RELEASE: Arizona Leaders Denounced Trump Administration’s Latest Attack on DACA and Urged Congress To Protect Dreamers and Pass H.R. 6

Washington, D.C. — In response to a recently issued memo by the Trump administration—which blocks more than 300,000 Dreamers from filing new Deferred Action for Childhood Arrivals (DACA) applications and slashes protections for existing DACA recipients—Arizona leaders called on Congress today to pass H.R. 6, or the American Dream and Promise Act, during a press call organized by the Center for American Progress Action Fund.

There are currently 23,990 DACA recipients who call Arizona home and 54,900 individuals in the state who live in households with DACA beneficiaries, including 10,400 U.S.-citizen children who have a parent protected under DACA. Annually, DACA recipients and their households in the state of Arizona pay $250 million in taxes.

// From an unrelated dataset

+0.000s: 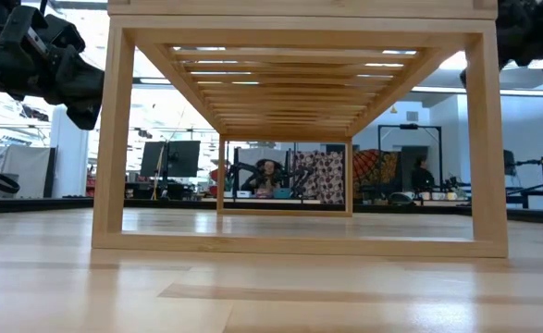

They also pay $21 million in annual mortgage payments and $56.7 million in rent payments each year. Passing H.R. 6 would provide permanent protections for 2.1 million Dreamers, including 63,400 in Arizona alone.

During the discussion, Tom Jawetz, vice president of Immigration Policy at the Center for American Progress Action Fund, said:

This administration cannot be trusted for one minute longer with the future of DACA recipients and their families. Congress right now has the opportunity to pass H.R. 6, which will provide permanent protections to Dreamers as well as Temporary Protected Status (TPS) holders and extend protections and work authorization for DACA recipients through the Health and Economic Recovery Omnibus Emergency Solutions (HEROES) Act. The time for Congress to act is now.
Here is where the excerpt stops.